Prodhomme : «Seixas, à 19 ans, 4e du Tour, c'est déjà énorme»
Tour de FranceUne nouvelle fois sur ce Tour de France 2026, Nicolas Prodhomme (Decathlon-CMA CGM) a été un équipier exemplaire pour son leader Paul Seixas (Decathlon-CMA CGM). Basculant avec Mattias Skjelmose (Lidl-Trek) au sommet du col du Galibier, le grimpeur français de 29 ans est revenu auprès de son leader dans la descente pour imprimer un tempo dans le col de Sarenne, espérant faire craquer Isaac Del Toro (UAE Team Emirates-XRG) dans la quête du podium et du maillot blanc pour Seixas. Malheureusement, le jeune Lyonnais de 19 ans a craqué dans l'inédite ascension du col de Sarenne, terminant à plus de deux minutes du Mexicain à l'arrivée. Nicolas Prodhomme s'est exprimé à l'issue de cette 20e étape auprès de divers médias, dont Cyclism'Actu.
Vidéo: Nicolas Prodhomme au micro de Cyclism'Actu après la 20e étape
"Il y a vraiment un très beau collectif pour les années à venir"
"A 19 ans, c’est déjà énorme de terminer quatrième du Tour de France. Aujourd’hui, il fallait essayer de reprendre deux, quatre ou cinq minutes. Au final, il conserve même sa place, donc il fallait vraiment tenter de jouer le podium. On a tout fait pour y parvenir. Il fallait essayer, comme ça au moins on termine ce Tour de France sans avoir de regrets. Oui, c’était le plan ce matin d’envoyer un coureur à l'avant pour qu’il soit au contact si on avait les jambes. L’idée était de placer soit Matthew (Riccitello, ndlr), soit Aurélien (Paret-Peintre), soit Tiesj (Benoot). Finalement, on a mis Matthew. Le départ a été très rapide, Tiesj a essayé de faire la jonction mais il a commis une petite erreur dans la descente et il est tombé. Ensuite, je suis vraiment content d’avoir réussi à rentrer dans la descente. Pogi me demandait de prendre des relais, mais nous avions Matthew devant. Puis on a essayé de durcir la course. Avec Paul, on essayait de communiquer, on avait un pacing avec des watts à respecter. Je pense qu’il a un peu accusé le coup, mais à 19 ans, terminer quatrième du Tour, c’est tout simplement énorme.
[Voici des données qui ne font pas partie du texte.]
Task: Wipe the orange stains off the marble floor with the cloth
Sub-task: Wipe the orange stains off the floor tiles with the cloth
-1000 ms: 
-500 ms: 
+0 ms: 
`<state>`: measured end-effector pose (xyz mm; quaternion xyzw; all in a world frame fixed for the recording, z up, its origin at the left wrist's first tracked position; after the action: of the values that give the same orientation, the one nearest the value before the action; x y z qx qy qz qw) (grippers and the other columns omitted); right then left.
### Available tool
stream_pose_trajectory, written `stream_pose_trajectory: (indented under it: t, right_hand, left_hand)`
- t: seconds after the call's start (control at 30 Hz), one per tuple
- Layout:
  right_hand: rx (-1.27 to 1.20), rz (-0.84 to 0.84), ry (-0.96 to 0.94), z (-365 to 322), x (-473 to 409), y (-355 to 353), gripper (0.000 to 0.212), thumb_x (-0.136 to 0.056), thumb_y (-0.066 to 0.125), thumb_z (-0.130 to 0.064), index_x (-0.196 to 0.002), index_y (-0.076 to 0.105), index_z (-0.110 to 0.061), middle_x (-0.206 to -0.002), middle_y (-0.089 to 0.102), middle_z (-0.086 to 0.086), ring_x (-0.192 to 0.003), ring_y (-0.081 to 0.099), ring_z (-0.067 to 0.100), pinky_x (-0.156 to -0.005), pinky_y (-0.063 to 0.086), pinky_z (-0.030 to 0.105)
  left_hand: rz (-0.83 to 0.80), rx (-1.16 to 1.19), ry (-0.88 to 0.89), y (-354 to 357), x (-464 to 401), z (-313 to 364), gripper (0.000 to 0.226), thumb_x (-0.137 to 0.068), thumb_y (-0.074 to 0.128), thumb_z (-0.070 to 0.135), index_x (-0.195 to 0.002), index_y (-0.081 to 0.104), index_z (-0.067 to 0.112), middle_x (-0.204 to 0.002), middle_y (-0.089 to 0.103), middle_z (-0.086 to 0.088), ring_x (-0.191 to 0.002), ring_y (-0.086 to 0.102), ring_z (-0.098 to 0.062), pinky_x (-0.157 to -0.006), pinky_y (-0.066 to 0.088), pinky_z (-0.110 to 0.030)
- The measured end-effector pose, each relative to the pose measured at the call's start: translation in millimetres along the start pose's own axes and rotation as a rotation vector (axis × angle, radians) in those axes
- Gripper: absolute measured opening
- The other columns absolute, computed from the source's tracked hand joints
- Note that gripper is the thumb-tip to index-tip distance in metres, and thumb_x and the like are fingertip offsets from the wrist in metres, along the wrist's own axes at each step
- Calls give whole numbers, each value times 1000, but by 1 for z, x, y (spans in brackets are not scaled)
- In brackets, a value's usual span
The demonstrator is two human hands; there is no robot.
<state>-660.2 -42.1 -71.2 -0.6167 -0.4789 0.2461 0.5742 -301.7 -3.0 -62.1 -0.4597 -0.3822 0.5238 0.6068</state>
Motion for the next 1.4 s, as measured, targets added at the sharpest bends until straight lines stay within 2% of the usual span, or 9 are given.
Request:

On a adapté un peu le pacing. Franchement, ce qu’il fait est impressionnant. Pogacar m’a demandé plusieurs fois de prendre des relais, mais comme nous avions Matthew devant, cela n’avait aucun intérêt pour nous de rouler. Ensuite, j’ai senti qu’il voulait montrer qu’il était prêt à collaborer, simplement pour éviter que je passe et que j’essaie de durcir la course. Mais c’était notre stratégie, c’était le jeu. Il n’y avait rien de méchant, aucune intimidation, il a peut-être simplement été surpris que je fasse ça. Au final, c’est une équipe soudée. Cela reste un très, très gros résultat. Il ne faut pas oublier la victoire d’étape avec Olav (Kooij) et il y a vraiment un très beau collectif pour les années à venir."